#### PROBLEM DESCRIPTION
Where a line in the material below has the string "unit", please report it.

Content starts

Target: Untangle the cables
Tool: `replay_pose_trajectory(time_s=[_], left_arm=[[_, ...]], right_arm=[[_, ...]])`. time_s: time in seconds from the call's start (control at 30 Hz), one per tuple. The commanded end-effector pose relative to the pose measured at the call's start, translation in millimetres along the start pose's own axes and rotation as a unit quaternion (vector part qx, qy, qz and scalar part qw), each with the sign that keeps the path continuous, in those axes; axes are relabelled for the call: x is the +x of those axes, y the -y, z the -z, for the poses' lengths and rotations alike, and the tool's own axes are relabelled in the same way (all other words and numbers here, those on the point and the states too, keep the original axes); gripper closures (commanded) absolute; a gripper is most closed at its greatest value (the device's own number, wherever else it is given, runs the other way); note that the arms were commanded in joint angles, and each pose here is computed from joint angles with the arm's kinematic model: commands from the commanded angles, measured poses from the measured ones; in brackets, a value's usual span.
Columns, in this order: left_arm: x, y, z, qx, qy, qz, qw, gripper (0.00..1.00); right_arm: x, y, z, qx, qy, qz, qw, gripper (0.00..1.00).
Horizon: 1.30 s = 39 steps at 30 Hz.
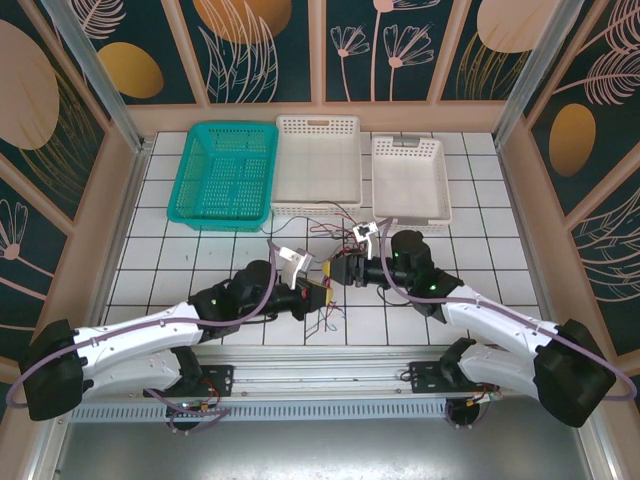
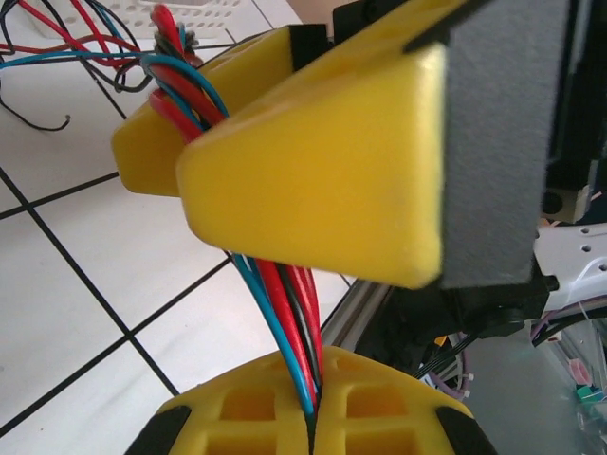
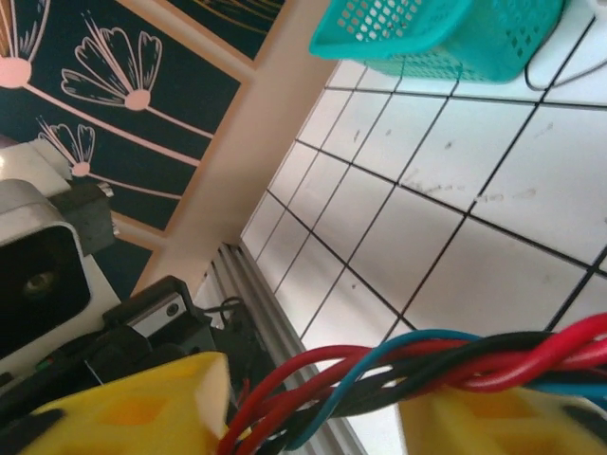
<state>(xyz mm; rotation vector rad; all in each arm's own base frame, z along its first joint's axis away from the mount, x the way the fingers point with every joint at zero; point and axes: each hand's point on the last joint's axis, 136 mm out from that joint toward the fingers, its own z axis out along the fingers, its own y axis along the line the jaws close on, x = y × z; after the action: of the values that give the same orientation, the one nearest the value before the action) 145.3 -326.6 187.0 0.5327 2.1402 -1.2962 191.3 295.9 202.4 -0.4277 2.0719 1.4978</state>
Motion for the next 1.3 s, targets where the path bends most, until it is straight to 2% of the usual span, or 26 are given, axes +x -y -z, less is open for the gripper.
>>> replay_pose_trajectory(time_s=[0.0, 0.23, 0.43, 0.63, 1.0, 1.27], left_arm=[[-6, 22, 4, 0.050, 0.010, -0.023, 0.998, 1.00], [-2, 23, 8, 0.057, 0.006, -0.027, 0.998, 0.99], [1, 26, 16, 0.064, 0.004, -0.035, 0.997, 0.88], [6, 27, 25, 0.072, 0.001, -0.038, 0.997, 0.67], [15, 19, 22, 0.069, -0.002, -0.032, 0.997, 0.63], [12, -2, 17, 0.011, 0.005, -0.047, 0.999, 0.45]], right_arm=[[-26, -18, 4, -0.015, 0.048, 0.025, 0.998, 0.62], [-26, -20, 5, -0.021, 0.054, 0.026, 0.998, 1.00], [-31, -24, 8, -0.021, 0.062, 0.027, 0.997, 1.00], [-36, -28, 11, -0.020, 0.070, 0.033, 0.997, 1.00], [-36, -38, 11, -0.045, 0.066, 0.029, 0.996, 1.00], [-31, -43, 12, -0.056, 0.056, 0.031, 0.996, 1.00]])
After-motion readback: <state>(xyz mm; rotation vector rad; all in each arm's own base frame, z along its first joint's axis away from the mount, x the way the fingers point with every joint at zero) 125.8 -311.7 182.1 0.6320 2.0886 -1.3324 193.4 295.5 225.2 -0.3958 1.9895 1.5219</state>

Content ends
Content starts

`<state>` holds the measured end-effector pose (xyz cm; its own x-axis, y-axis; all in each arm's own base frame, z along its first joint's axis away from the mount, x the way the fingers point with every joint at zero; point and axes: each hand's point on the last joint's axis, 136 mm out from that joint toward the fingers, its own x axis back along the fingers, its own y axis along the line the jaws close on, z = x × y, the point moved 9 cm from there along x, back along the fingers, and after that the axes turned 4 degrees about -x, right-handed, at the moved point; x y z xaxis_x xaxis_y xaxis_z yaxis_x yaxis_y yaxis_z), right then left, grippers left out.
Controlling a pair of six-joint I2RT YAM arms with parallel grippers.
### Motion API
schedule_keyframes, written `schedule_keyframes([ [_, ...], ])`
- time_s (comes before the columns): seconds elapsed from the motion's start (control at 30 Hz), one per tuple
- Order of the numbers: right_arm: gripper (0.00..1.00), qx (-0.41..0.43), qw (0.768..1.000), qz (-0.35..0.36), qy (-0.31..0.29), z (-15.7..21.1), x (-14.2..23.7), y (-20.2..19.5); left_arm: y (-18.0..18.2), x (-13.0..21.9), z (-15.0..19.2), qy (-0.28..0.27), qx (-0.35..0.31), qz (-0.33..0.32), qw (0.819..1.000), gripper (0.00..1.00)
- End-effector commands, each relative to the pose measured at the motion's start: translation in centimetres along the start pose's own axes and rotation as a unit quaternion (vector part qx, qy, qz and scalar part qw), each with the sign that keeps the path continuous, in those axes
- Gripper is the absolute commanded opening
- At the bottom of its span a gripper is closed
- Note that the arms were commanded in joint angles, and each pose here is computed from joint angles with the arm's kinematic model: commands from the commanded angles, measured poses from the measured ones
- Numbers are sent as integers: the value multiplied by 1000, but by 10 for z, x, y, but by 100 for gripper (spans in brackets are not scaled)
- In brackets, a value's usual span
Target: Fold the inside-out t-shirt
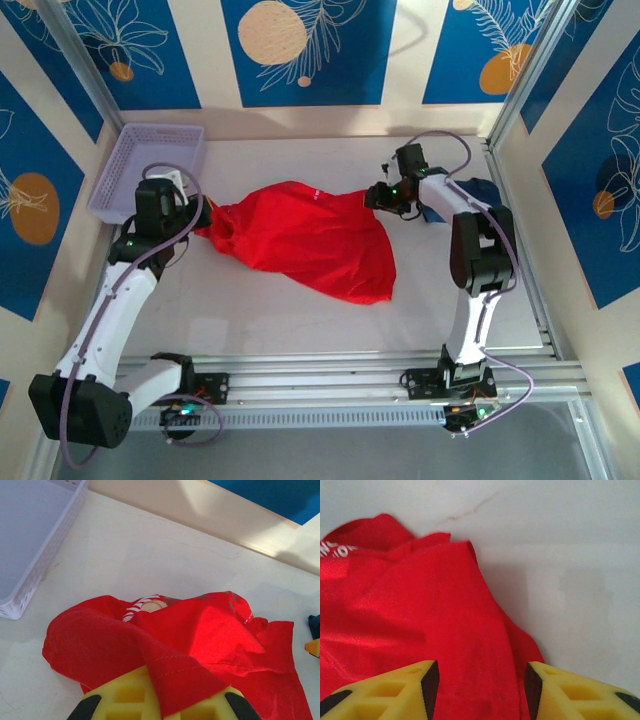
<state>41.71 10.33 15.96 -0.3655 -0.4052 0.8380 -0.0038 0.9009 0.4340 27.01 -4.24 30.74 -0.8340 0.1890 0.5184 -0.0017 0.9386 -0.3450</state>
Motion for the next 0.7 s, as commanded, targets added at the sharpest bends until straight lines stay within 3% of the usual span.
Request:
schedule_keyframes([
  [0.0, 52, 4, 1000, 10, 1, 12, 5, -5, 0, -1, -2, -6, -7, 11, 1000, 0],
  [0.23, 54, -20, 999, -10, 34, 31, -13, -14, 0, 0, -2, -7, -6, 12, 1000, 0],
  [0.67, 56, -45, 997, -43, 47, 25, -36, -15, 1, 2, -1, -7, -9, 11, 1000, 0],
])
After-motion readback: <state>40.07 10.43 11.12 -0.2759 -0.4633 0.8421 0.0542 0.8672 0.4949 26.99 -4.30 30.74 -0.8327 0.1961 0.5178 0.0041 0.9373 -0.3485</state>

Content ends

#### RESPONSE TO THE TASK
Tool: `replay_pose_trajectory(time_s=[_], left_arm=[[_, ...]], right_arm=[[_, ...]])`. time_s: time in seconds from the call's start (control at 30 Hz), one per tuple. The commanded end-effector pose relative to the pose measured at the call's start, translation in millimetres along the start pose's own axes and rotation as a unit quaternion (vector part qx, qy, qz and scalar part qw), each with the sign that keeps the path continuous, in those axes; axes are relabelled for the call: x is the +x of those axes, y the -y, z the -z, for the poses' lengths and rotations alike, and the tool's own axes are relabelled in the same way (all other words and numbers here, those on the point and the states too, keep the original axes); gripper closures (commanded) absolute; a gripper is most closed at its greatest value (the device's own number, wherever else it is given, runs the other way); note that the arms were commanded in joint angles, and each pose here is computed from joint angles with the arm's kinematic model: commands from the commanded angles, measured poses from the measured ones; in brackets, a value's usual span.
- End-effector commands, each relative to the pose measured at the motion's start: translation in centimetres along the start pose's own axes and rotation as a unit quaternion (vector part qx, qy, qz and scalar part qw), each with the sign that keeps the path continuous, in those axes

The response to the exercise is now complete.